- Microsoft MapPoint North America 2009
- Developer: Microsoft
- Release: 2000; 26 years ago
- Final release: MapPoint 2013 / July 2012; 14 years ago
- Operating system: Microsoft Windows
- Type: GIS software
- License: Commercial proprietary software
- Website: https://web.archive.org/web/20080906051938/http://www.microsoft.com/mappoint/default.mspx

= Microsoft MapPoint =

Discontinued software by Microsoft

Microsoft MapPoint is a discontinued software program and service created by Microsoft that allows users to view, edit and integrate maps. The software and technology are designed to facilitate the geographical visualization and analysis of either included data or custom data. Numerous acquisitions (Vexcel, Vicinity Corporation, GeoTango, etc.) have supplemented both data and feature integration.

MapPoint is intended for business users but competes in the low-end geographic information system ("GIS") market. It includes all of the functionality of the most recent version of Streets and Trips, the consumer mapping software, at the time of development, as well as integration with Microsoft Office, data mapping from various sources including Microsoft Excel and a Visual Basic for Applications (VBA) interface allowing automation of the MapPoint environment.

The MapPoint technology is also used in Microsoft Streets and Trips (for North American home users), Microsoft AutoRoute (for Western European home and small business users), Encarta's atlas functionality, Bing Maps and Bing Maps Platform.

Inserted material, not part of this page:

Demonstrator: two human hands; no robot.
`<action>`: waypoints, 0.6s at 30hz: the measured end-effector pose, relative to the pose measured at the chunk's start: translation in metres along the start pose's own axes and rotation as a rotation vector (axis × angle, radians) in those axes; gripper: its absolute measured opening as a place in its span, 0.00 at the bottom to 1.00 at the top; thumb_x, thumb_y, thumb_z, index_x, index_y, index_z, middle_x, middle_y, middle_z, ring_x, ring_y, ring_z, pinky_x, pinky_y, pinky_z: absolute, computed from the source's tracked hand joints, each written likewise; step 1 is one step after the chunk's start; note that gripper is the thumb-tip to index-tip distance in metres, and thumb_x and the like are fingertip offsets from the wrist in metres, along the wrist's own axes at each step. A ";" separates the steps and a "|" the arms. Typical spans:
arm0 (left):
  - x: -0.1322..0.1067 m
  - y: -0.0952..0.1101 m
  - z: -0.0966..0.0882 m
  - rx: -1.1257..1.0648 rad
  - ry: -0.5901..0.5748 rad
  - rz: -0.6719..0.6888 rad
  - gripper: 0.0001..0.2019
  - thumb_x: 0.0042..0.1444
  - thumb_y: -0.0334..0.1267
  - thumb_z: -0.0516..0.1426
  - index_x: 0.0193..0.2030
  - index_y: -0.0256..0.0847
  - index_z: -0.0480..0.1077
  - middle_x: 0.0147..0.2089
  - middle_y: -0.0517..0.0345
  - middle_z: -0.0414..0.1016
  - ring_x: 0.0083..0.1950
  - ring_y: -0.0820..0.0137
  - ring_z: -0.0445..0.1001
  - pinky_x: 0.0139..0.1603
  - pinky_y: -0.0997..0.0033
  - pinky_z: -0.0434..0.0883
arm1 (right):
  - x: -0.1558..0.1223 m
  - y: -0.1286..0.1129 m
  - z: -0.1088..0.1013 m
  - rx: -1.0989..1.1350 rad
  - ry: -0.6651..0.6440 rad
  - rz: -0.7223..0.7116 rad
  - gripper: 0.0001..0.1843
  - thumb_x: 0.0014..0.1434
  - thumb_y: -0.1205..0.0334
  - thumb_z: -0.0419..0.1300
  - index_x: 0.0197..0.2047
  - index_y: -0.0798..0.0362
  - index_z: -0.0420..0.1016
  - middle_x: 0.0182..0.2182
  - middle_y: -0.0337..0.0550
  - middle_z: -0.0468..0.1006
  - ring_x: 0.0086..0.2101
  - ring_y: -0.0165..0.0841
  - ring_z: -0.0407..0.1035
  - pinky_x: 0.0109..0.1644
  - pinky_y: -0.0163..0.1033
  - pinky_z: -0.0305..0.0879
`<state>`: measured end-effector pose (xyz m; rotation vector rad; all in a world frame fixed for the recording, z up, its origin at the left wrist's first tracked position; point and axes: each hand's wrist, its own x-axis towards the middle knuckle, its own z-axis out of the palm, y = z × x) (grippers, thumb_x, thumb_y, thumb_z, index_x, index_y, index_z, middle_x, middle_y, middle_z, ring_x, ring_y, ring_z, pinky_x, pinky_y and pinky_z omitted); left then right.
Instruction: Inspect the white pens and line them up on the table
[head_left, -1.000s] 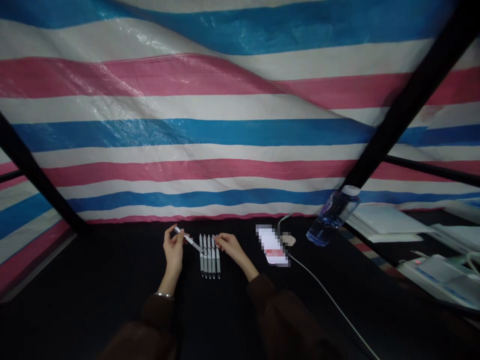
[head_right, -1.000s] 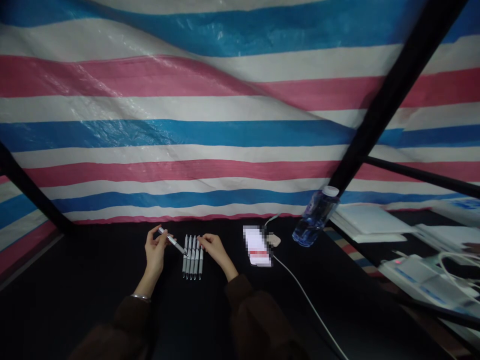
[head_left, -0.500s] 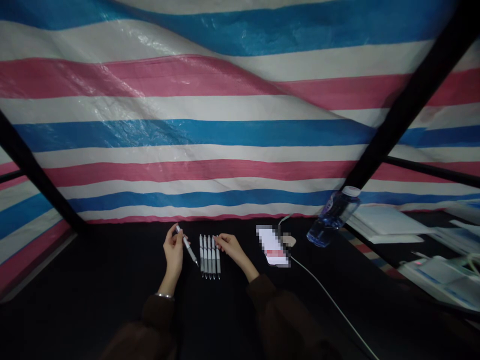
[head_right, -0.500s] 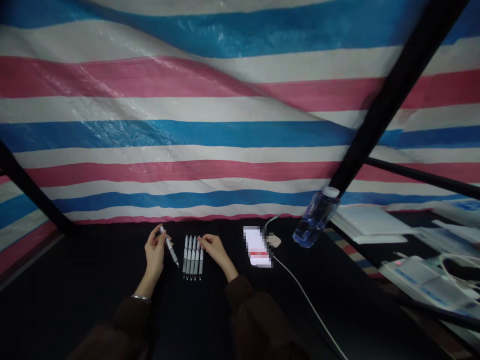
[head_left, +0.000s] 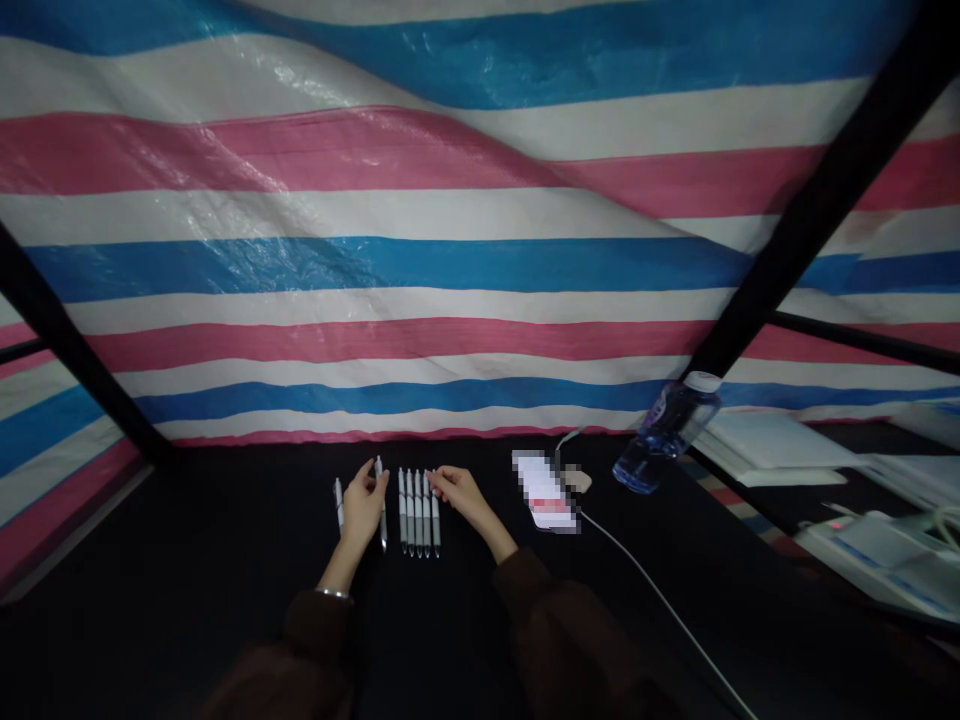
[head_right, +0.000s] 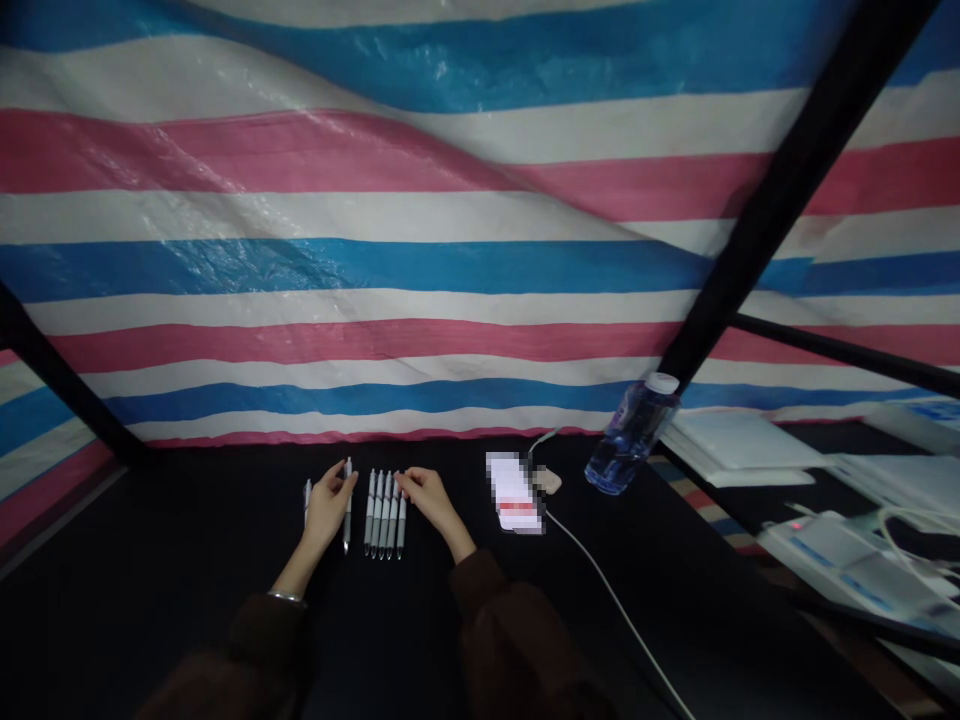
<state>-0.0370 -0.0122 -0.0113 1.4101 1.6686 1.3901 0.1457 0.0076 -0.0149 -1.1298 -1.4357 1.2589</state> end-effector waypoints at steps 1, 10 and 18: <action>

MapPoint, along with its companions Streets & Trips and Autoroute, was officially discontinued on December 31, 2014 and has no further product support. Bing Maps, along with the Windows 10 app Windows Maps are being represented as the replacement/alternative to MapPoint.

==Versions==
Microsoft MapPoint is typically updated every two years and is available as a standalone upgrade or as a complete product. The current and final release is MapPoint 2013. The initial version was MapPoint 2000 (developing from Expedia Streets and Trips Planner 98, a consumer mapping application included with Office 97 Small Business Edition), which was slated to be included in the Office 2000 Premium Edition suite, but never was.

- MapPoint 2000, initial release
- MapPoint 2001, very similar to 2000; more of a data update
- MapPoint 2002 (v9), updated interface to Office XP style
- MapPoint 2004 (v11), last version to run on Windows 9x
- MapPoint 2006 (v13), significantly updated GPS integration and features, last version supported on Windows 2000
- MapPoint 2009 (v16), updated interface with bigger icons, core engine remains the same. This version introduced Product Activation for MapPoint Retail versions although the MSDN, Software Assurance and OEM versions did not require activation.
- MapPoint 2010 (v17), many user and API enhancements, including the ability to show/hide map symbols and labels by type
- MapPoint 2011 (v18), significantly updated map data and points of interest, last version to support Windows XP.
- MapPoint 2013 (v19), updated interface with Metro-style icons, updated map data and points of interest, added support for reviews and ratings

New versions have not always been at the same time as the equivalent Office releases despite being numbered similarly; notably the 2002 release was excluded from the Office XP suites due to a lack of equivalent programmability, and 2006 was released well before Office 2007.

Version 2009 released in late 2008, sporting an overhauled interface and better Office integration. The core map rendering engine remained the same as previous releases, and the GIS data was not updated as recently as one might expect of a product released in 2008, leaving out subdivisions, roads and other features that were completed in 2007 and which were shown on online mapping systems. MapPoint 2004 and 2006 both included 336 pushpin symbols; the 2009 version replaced these symbols with a new set of 46 pushpins, mirroring a similar change in Streets & Trips. This resulted in users trying to restore the pushpins from version 2006 and earlier. The full range of pushpins were reintroduced in MapPoint 2010 with updated visual styling.

The software is available for Microsoft Windows, and includes a less-featured edition entitled Pocket Streets for the Windows CE family of products, such as Pocket PC, and Windows Mobile for Smartphone and Automotive.

==Online==
In 2002, Microsoft launched a free online MapPoint service. This was superseded by MSN Maps, Live Search Maps, and Bing Maps.